Aucun film de cette époque aux radicalités militantes ne ressemble à Invasion,
qui tient un discours sur l’honneur et le courage sous ses airs de polar
expressionniste légèrement fantastique. Film allégorique sans doute, politique à
sa manière, mais à la sensibilité unique.
Puisque l’époque était effectivement troublée en Argentine,
Hugo Santiago reste en France, où il parvient après moult péripéties et avec
l’aide de Vincent et Louis Malle à tourner Les
Autres, également fruit de sa collaboration avec Borges et Bioy Casares.
Cette fois, la présentation au Festival de Cannes, en 1974, est une
catastrophe. La longue séquence initiale, sous des airs d’opéra, sans paroles
ni logique apparente, provoque les huées. Pour contrer ce jeu de
massacre, de nombreux intellectuels se mobilisent pour défendre le
film, à commencer par
Gilles Deleuze. Les Autres détonnent dans le paysage du cinéma français.
Les spectateurs peinent à comprendre ces
envolées expérimentales.

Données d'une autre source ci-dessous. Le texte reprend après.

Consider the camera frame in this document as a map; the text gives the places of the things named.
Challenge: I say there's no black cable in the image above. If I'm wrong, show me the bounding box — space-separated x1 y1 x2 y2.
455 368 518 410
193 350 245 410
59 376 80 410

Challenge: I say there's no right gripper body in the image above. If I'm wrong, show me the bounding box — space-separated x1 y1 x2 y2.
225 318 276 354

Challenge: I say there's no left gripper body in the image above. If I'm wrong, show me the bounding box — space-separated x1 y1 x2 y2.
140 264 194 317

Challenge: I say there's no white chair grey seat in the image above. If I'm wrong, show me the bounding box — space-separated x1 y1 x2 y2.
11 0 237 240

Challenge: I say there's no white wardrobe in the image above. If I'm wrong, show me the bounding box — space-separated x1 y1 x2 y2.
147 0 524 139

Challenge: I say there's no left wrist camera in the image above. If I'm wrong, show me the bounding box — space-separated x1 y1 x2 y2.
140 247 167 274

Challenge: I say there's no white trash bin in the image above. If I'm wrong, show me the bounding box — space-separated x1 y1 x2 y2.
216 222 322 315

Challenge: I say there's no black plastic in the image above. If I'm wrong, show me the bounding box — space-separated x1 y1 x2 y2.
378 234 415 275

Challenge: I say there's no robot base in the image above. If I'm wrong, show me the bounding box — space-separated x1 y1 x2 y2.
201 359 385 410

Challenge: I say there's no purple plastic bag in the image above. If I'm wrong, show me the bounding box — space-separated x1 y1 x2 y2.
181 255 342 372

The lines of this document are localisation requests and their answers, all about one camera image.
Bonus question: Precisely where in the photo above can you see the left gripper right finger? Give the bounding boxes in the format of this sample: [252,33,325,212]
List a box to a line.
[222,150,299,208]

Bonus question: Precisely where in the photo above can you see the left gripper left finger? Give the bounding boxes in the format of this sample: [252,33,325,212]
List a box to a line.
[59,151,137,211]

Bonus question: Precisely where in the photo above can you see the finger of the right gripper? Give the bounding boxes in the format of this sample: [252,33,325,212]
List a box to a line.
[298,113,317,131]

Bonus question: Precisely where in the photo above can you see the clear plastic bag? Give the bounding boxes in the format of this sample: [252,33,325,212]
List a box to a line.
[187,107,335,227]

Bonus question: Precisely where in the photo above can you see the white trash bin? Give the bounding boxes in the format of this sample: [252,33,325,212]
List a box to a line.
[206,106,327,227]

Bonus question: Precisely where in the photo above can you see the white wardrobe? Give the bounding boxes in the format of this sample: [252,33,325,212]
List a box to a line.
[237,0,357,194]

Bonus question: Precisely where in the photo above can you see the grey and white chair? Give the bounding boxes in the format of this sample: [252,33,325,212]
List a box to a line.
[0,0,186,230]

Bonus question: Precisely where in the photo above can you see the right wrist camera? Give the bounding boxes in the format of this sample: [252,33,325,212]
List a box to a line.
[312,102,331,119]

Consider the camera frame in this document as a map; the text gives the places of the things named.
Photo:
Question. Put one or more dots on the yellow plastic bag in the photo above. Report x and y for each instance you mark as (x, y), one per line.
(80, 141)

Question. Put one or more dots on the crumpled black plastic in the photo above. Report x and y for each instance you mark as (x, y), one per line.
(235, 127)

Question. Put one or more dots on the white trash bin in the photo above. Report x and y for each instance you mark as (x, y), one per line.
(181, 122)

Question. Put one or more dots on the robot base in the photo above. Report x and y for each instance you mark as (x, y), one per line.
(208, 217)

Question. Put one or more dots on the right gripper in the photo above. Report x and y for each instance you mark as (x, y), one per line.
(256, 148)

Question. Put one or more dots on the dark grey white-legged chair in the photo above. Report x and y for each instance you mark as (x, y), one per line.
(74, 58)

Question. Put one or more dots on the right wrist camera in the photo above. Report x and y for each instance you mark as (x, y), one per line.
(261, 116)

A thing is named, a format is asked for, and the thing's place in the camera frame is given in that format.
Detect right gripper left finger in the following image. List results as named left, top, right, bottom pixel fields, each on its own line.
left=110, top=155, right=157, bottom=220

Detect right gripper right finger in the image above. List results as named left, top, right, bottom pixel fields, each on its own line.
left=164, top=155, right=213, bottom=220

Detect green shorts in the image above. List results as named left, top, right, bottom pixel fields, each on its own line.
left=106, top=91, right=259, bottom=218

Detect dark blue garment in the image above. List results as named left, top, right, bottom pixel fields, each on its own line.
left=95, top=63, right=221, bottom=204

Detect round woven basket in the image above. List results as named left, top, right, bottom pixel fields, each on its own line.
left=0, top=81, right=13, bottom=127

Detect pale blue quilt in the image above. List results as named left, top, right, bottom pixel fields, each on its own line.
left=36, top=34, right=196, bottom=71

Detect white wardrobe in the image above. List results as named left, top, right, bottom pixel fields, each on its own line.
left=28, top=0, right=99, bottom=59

Dans Ecoute voir (1979), l’auteur
fait endosser à
Catherine Deneuve les habits du privé, un travestissement plus accessible au
public.
Le réalisateur tire le meilleur parti de son écartèlement
entre deux cultures dans Les Trottoirs de Saturne (1986),
brillante variation sur les déchirements d’exilés argentins en France, qui
auraient pu être les survivants
d’Invasion. Les airs de tango lui donnent un air envoûtant, tantôt
lancinant, tantôt séduisant. Ensuite, Hugo Santiago met sa rigueur et sa
méticulosité au service de ce qu’il appelle, par modestie ou ironie, des « objets
audiovisuels », produits par l’Institut national de l’audiovisuel
(INA) et paar la chaîne Arte. Il alterne ainsi la captation de spectacles sur
les planches, théâtre ou danse, avec notamment des mises en scène d’Antoine
Vitez. Ses documentaires montrent son intérêt à la fois pour l’écrivain Maurice
Blanchot (1997) et pour la chanteuse brésilienne Maria
Bethania (2001), qu’il cerne de près. Il ne délaisse pas pour autant
la fiction, avec Le Loup de la côte Ouest (2002).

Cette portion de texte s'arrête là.